(Exercise instructions):
Transcribe the listing below verbatim, omitting pictures.

(Recorded information):
- - - - -
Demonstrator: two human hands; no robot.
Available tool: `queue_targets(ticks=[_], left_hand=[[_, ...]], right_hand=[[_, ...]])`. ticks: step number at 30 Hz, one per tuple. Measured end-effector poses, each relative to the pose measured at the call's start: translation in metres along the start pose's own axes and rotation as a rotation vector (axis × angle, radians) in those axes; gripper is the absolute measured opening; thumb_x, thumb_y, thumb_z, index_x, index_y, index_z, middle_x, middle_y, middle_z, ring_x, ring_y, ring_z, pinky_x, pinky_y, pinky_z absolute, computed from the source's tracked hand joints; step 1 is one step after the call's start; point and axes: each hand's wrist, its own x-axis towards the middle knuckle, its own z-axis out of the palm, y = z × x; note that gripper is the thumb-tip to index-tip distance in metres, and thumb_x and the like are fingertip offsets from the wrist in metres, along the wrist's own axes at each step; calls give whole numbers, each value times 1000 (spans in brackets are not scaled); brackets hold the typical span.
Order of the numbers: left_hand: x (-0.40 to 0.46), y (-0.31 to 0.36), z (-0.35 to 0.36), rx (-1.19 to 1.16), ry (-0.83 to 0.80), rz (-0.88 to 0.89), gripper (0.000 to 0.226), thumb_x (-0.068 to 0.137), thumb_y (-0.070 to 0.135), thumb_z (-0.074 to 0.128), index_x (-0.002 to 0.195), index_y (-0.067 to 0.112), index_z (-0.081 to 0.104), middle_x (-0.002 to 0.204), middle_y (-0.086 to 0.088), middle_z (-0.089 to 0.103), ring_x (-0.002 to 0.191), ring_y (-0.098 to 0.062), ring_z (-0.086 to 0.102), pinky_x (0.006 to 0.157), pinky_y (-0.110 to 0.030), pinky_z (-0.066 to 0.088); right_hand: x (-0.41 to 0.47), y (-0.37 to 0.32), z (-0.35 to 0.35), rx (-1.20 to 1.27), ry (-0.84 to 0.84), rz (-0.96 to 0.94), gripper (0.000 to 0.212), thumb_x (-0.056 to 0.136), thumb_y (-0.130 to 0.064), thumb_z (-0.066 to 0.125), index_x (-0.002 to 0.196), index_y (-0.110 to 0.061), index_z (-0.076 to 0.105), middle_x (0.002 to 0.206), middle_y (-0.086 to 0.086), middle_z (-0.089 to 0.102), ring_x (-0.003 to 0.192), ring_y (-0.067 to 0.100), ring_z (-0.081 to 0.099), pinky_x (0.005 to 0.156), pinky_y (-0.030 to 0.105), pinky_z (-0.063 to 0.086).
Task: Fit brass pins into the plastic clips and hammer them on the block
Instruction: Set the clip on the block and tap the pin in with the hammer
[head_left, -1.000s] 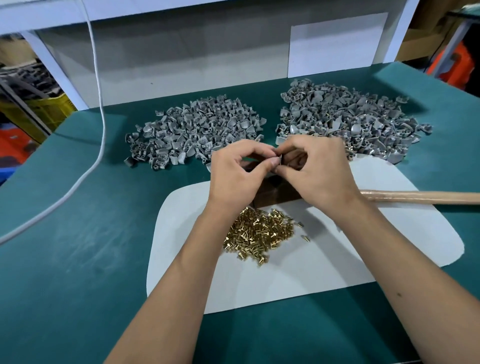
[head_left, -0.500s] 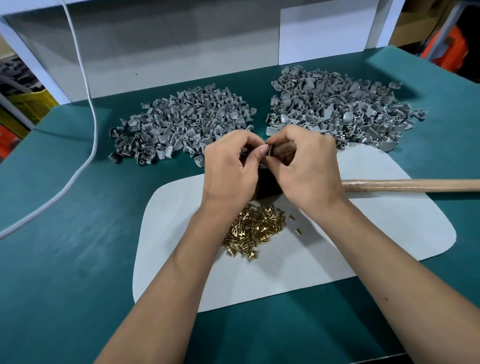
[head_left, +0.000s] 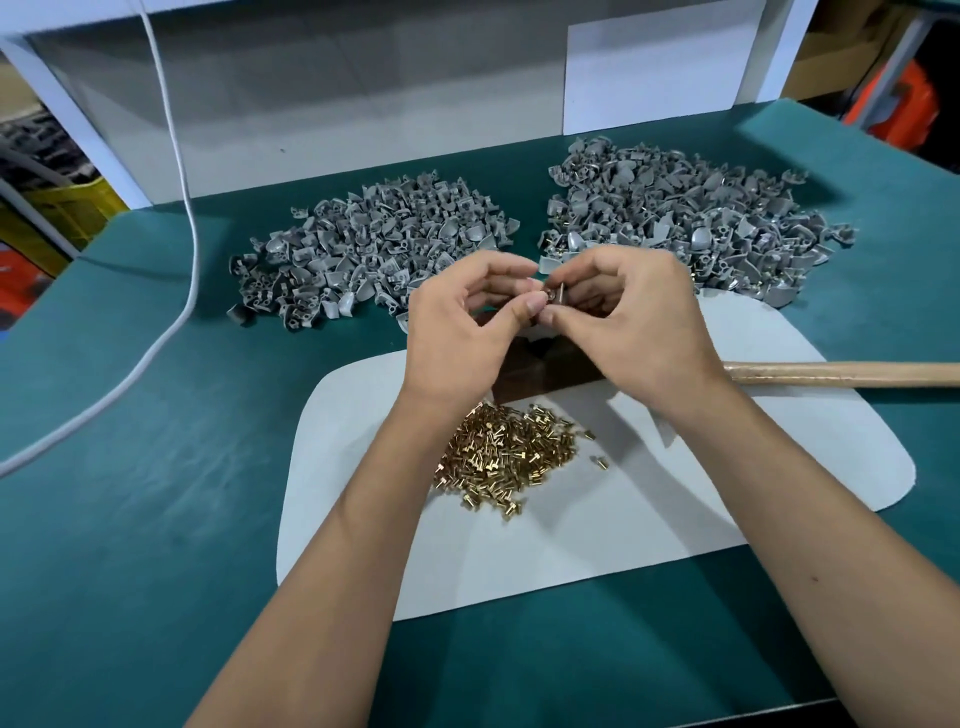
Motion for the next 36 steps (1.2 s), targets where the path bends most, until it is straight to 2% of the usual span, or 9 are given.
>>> queue_targets(ticks=[4, 7, 11, 14, 20, 26, 30, 34, 36], left_hand=[[-1, -2, -2, 73, 5, -16, 21, 81, -3, 80, 93, 14, 75, 87, -1, 76, 83, -12, 74, 80, -29, 61], [-2, -2, -4, 249, -12, -16, 20, 80, 5, 83, 93, 19, 76, 82, 10, 75, 82, -2, 72, 85, -29, 60], [-1, -2, -7, 312, -47, -40, 18, 79, 13, 83, 92, 23, 76, 82, 15, 75, 90, 0, 70, 95, -32, 54], [-2, -4, -6, 379, -32, -23, 12, 80, 18, 83, 88, 24, 77, 88, 18, 72, 95, 1, 62, 93, -24, 49], [-1, -6, -3, 261, -39, -141, 17, 81, 10, 81, 73, 23, 75, 101, 4, 77, 105, -12, 69, 101, -39, 52], [-1, -5, -1, 195, -36, -214, 24, 82, 8, 80, 70, 28, 73, 109, -2, 76, 103, -4, 69, 97, -22, 51], [-1, -3, -1, 195, -24, -222, 20, 81, 7, 81, 73, 24, 75, 111, -5, 75, 102, 1, 68, 85, -4, 47], [0, -3, -3, 167, -35, -208, 19, 81, 4, 81, 73, 20, 75, 106, -8, 76, 110, -5, 68, 97, -26, 55], [-1, -3, -3, 167, -36, -212, 18, 81, 5, 81, 73, 20, 75, 104, -5, 76, 111, -3, 68, 97, -23, 53]], right_hand=[[7, 0, -30, -52, -206, 43, 42, 78, -21, 88, 115, -22, 69, 85, -7, 77, 81, 2, 72, 80, 19, 56], [18, 10, -73, -400, -304, 66, 22, 81, -21, 85, 95, -27, 70, 84, -5, 75, 78, 8, 70, 77, 29, 56], [16, 25, -101, -727, -685, 193, 24, 75, -22, 88, 90, -27, 70, 83, -9, 72, 76, 11, 67, 74, 32, 56], [9, 32, -96, -713, -675, 148, 23, 74, -21, 90, 86, -22, 70, 78, -8, 69, 73, 10, 64, 68, 29, 52], [10, 21, -106, -610, -761, 156, 11, 91, -7, 72, 86, -16, 69, 75, -1, 74, 70, 14, 69, 67, 27, 55], [18, -21, -90, -322, -483, -38, 25, 103, -18, 54, 81, -21, 65, 66, -12, 70, 54, 5, 59, 54, 19, 46], [16, -25, -50, -432, -334, -56, 41, 108, -26, 45, 72, -13, 61, 57, -3, 64, 50, 7, 57, 56, 20, 45], [19, -31, -40, -544, -275, -102, 38, 108, -27, 44, 75, -13, 56, 72, 9, 65, 63, 26, 60, 68, 44, 52], [19, -35, -40, -476, -122, -160, 32, 108, -27, 44, 83, -13, 58, 77, 12, 66, 66, 33, 61, 67, 45, 52]])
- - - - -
(Completed task):
Demonstrator: two human hands; no robot.
Available tool: `queue_targets(ticks=[_], left_hand=[[_, ...]], right_hand=[[_, ...]])`. ticks: step number at 30 Hz, one per tuple. Measured end-effector poses, each relative to the pose measured at the call's start: translation in metres along the start pose's own axes and rotation as a rotation vector (axis × angle, radians) in those axes; gripper is the absolute measured opening; thumb_x, thumb_y, thumb_z, index_x, index_y, index_z, middle_x, middle_y, middle_z, ring_x, ring_y, ring_z, pinky_x, pinky_y, pinky_z absolute, computed from the source's tracked hand joints; step 1 is one step after the call's start; point and axes: each hand's wrist, its own x-axis towards the middle knuckle, its own z-axis out of the palm, y = z × x; note that gripper is the thumb-tip to index-tip distance in metres, and thumb_x and the like are fingertip offsets from the wrist in metres, along the wrist's own axes at each step; calls give whole numbers, each value times 1000 (spans in brackets are not scaled); brackets hold the typical span.
Order of the numbers: left_hand: x (-0.40 to 0.46), y (-0.31 to 0.36), z (-0.35 to 0.36), rx (-1.19 to 1.16), ry (-0.83 to 0.80), rz (-0.88 to 0.89), gripper (0.000 to 0.226), thumb_x (-0.068 to 0.137), thumb_y (-0.070 to 0.135), thumb_z (-0.074 to 0.128), index_x (-0.002 to 0.195), index_y (-0.067 to 0.112), index_z (-0.081 to 0.104), middle_x (-0.002 to 0.204), middle_y (-0.086 to 0.088), middle_z (-0.089 to 0.103), ring_x (-0.002 to 0.191), ring_y (-0.098 to 0.062), ring_z (-0.086 to 0.102), pinky_x (0.006 to 0.157), pinky_y (-0.110 to 0.030), pinky_z (-0.066 to 0.088); right_hand: x (-0.41 to 0.47), y (-0.37 to 0.32), z (-0.35 to 0.35), rx (-1.20 to 1.27), ry (-0.84 to 0.84), rz (-0.96 to 0.94), gripper (0.000 to 0.212), thumb_x (-0.056 to 0.136), thumb_y (-0.130 to 0.064), thumb_z (-0.066 to 0.125), index_x (-0.002 to 0.196), index_y (-0.110 to 0.061), index_z (-0.076 to 0.105), middle_x (0.002 to 0.206), middle_y (-0.086 to 0.086), middle_z (-0.089 to 0.102), ring_x (-0.003 to 0.192), ring_y (-0.067 to 0.100), ring_z (-0.081 to 0.099), pinky_x (0.005 to 0.156), pinky_y (-0.030 to 0.105), pinky_z (-0.063 to 0.086).
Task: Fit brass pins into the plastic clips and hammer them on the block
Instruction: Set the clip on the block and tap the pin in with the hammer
[head_left, -1.000s] 
[head_left, -0.500s] 
[head_left, +0.000s] 
Motion for the next 36 steps (1.2 s), targets where the path bends most, until it is straight to 2% of the usual span, or 9 are given.
>>> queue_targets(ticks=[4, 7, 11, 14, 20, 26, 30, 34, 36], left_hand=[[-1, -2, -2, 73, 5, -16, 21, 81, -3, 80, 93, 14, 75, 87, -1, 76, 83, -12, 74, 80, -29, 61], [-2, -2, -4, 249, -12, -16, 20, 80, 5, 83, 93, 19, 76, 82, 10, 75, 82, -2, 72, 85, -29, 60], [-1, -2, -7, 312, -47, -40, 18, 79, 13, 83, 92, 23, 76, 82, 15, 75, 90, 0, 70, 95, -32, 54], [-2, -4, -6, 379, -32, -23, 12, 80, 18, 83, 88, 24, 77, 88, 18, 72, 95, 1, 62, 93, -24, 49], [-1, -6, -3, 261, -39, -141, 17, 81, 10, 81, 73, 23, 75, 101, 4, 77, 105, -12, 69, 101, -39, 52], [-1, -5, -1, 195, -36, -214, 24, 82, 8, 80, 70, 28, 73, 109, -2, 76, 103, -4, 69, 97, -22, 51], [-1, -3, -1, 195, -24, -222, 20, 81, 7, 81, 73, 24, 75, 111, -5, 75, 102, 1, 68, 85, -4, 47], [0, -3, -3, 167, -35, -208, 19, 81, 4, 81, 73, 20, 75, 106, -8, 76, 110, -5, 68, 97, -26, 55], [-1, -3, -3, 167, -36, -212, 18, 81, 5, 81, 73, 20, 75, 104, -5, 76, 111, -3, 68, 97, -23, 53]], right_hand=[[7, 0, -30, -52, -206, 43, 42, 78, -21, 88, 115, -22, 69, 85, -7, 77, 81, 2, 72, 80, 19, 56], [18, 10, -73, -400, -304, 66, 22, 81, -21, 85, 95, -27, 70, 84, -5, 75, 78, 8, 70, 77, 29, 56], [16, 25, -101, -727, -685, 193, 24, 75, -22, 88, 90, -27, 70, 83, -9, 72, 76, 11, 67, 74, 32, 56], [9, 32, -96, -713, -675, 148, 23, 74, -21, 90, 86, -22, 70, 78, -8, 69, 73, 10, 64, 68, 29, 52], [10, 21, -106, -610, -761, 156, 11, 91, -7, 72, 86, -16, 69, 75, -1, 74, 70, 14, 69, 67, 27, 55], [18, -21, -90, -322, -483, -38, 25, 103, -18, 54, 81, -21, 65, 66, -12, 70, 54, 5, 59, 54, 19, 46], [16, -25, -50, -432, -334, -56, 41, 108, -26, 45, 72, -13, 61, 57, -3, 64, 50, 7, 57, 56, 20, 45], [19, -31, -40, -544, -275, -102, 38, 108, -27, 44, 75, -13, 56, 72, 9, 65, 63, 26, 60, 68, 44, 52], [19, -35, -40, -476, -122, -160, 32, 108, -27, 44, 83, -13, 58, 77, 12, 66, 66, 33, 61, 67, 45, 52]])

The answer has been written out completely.